But rest assured, this story has a villain too. This story has a dragon.

You knew it had to. As we discussed in the first section of this book, awesome is simple. The path is not complicated. The plan is not complex. So then why haven’t you and I spent more time being awesome thus far in life?

We probably got stuck in the forest of voices.

One day, in a 1920s cabin next to a train track and Norman Rockwell houses, my friend Al Andrews asked me a question.

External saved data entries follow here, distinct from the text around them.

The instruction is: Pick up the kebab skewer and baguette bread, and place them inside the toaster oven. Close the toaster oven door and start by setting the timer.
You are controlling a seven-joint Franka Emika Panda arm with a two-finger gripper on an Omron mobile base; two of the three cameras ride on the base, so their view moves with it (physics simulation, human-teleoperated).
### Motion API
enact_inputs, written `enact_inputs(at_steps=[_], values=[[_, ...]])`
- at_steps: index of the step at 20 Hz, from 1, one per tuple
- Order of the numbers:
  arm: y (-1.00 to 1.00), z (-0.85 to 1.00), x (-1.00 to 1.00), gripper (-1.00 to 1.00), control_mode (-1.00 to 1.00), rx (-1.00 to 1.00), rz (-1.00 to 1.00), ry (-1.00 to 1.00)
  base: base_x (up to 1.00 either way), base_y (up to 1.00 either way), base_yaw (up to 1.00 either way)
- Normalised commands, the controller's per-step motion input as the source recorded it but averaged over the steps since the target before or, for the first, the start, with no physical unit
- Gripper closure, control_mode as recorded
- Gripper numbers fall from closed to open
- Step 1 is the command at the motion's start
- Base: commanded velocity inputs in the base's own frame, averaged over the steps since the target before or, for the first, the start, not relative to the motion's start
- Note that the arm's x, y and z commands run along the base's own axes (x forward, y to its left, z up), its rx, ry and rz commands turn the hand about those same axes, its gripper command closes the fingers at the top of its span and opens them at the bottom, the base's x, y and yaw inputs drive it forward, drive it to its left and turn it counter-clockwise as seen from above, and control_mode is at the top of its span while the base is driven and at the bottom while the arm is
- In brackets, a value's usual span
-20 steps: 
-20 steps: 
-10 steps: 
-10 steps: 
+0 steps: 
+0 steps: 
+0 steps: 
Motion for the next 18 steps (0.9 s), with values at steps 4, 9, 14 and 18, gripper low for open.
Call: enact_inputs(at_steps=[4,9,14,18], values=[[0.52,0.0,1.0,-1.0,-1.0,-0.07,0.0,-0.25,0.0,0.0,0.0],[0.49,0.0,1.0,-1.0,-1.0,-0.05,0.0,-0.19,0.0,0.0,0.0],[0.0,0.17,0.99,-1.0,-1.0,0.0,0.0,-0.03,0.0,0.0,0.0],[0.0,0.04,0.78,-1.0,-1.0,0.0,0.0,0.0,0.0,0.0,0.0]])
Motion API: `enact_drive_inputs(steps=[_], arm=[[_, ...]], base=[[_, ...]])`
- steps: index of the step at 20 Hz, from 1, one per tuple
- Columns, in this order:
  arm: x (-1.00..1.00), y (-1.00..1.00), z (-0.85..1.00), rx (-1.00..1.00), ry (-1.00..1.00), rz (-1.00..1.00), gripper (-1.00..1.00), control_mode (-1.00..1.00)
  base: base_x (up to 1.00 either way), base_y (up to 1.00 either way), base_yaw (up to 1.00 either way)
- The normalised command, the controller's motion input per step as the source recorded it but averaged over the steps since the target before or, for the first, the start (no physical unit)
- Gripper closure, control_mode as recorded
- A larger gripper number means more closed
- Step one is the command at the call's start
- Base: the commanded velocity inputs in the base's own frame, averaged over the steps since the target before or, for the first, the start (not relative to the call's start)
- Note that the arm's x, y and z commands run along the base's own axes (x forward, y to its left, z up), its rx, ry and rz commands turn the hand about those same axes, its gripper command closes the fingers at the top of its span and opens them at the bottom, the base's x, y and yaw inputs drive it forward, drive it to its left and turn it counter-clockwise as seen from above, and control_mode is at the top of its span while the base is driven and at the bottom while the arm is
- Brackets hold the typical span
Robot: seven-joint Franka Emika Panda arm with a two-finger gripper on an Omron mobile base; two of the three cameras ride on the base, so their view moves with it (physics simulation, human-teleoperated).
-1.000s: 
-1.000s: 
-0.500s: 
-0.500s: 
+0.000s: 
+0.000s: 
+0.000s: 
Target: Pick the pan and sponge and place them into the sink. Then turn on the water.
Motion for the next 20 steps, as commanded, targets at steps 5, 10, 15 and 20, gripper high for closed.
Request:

Al runs a nonprofit called Porter’s Call in Franklin, Tennessee. About ten years ago, he recognized that a lot of the clients who came to his counseling practice were musicians. Some of them were in desperate need of a safe place to restore their stories but couldn’t afford traditional counseling. Others were selling tens of millions of records and needed a place where they could be themselves, not the idea or image of themselves that everyone sees on the Grammys.

So Al met with the record labels in Nashville and told them, “Look: you’re spending millions of dollars creating these superstar musicians. You’re surrounding them with musical talent, stylists, designers, and support staff. But then their lives fall apart in the process. What if you sponsored Porter’s Call and it became a place where musicians and their families could receive free counseling?”

The labels loved the idea, and so for the last decade, Al has been creating a safe haven for artists. It’s an amazing bit of geography in a city that otherwise tends to grind musicians up.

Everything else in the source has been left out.